# Exercise objective
Look through the records below for the line with "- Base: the". Return that line and each one after it up to and including the line with "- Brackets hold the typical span", exactly.
BEGIN Exercise data
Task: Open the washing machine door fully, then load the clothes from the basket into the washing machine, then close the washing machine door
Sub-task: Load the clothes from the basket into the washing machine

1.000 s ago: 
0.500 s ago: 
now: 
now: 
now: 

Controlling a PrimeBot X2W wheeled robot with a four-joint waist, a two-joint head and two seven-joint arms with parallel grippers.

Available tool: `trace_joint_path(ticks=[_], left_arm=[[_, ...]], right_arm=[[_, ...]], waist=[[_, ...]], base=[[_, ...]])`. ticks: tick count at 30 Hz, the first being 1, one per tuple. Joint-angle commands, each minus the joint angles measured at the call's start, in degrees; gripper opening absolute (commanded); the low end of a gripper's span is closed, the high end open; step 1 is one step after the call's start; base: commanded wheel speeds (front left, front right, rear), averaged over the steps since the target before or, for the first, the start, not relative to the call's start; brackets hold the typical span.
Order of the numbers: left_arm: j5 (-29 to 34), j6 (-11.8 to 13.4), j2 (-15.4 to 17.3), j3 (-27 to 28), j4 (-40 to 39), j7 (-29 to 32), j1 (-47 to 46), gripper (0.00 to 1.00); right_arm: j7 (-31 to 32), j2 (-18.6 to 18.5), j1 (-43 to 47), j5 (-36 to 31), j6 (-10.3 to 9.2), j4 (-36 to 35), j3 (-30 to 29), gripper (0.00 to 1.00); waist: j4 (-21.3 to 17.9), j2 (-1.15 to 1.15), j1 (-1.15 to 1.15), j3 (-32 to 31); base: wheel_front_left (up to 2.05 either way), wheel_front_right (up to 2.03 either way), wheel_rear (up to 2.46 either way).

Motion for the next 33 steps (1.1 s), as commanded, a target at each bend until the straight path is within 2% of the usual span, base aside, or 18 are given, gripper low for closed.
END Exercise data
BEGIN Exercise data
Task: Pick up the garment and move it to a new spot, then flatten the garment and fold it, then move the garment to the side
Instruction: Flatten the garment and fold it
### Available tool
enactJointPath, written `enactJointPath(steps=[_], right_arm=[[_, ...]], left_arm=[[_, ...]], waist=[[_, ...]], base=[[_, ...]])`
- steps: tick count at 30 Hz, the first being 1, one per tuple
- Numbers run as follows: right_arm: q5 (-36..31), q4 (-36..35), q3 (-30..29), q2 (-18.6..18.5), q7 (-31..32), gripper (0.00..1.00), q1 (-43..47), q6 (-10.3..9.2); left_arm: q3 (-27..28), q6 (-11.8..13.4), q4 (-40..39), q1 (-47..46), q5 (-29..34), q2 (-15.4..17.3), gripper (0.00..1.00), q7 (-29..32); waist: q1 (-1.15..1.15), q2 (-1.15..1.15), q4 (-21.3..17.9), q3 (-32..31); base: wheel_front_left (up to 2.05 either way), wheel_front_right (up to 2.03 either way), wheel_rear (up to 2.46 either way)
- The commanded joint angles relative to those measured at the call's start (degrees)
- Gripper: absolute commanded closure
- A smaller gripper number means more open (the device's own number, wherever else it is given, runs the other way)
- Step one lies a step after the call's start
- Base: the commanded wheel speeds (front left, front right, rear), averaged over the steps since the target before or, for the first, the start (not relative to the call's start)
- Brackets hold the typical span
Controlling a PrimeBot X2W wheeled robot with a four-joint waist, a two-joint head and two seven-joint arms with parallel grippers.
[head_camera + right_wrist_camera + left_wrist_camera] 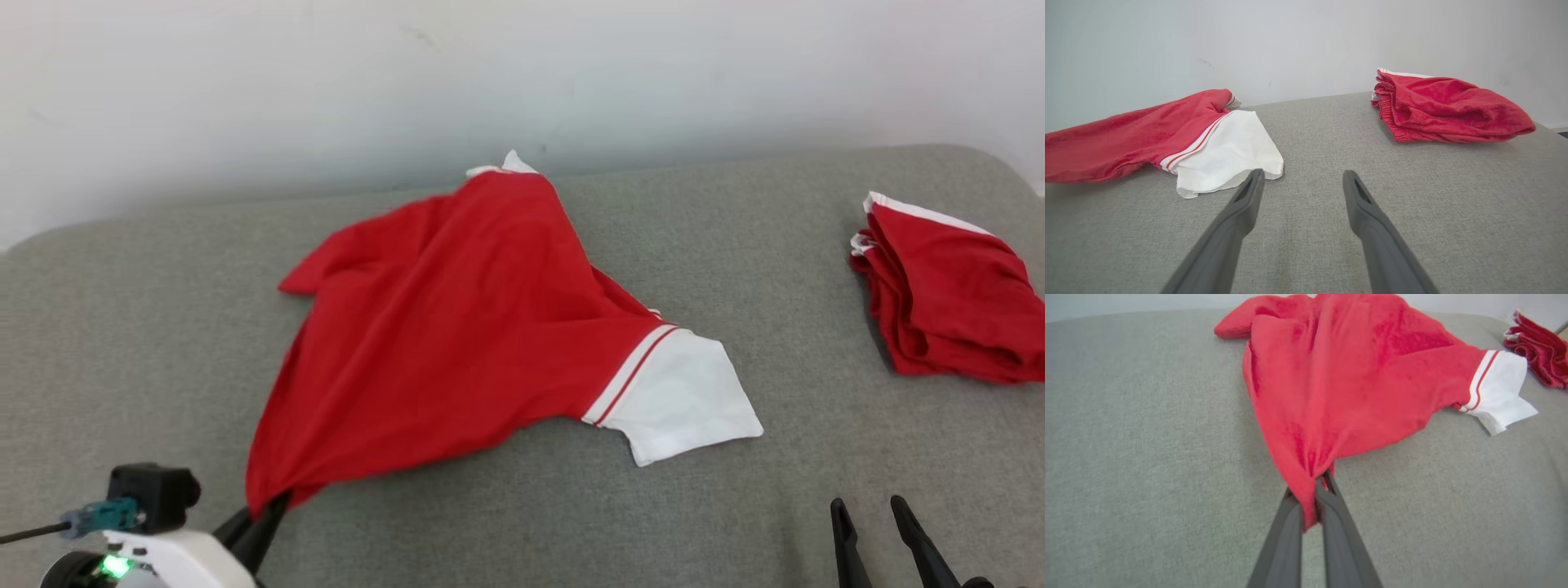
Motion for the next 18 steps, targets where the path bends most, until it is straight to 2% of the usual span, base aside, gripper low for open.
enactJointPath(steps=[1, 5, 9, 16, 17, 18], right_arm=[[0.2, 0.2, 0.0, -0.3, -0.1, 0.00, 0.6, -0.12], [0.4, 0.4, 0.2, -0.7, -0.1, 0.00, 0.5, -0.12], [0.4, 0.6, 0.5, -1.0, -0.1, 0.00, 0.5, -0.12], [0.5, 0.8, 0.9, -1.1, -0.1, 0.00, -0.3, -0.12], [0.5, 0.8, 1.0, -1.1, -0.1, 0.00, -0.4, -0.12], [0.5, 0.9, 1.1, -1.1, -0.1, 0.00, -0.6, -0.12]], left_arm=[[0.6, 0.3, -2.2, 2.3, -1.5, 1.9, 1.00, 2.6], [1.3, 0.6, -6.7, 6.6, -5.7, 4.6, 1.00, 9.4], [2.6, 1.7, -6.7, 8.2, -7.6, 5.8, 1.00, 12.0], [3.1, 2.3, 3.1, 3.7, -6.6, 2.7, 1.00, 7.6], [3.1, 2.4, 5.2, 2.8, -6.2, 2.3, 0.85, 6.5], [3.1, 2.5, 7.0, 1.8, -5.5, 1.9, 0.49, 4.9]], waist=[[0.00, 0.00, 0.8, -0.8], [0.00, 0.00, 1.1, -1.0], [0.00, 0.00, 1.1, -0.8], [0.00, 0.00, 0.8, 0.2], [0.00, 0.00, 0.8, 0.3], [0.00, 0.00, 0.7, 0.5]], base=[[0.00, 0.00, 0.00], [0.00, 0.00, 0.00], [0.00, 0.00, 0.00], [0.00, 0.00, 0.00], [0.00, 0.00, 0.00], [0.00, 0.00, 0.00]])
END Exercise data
# Result of this task
- Base: the commanded wheel speeds (front left, front right, rear), averaged over the steps since the target before or, for the first, the start (not relative to the call's start)
- Brackets hold the typical span

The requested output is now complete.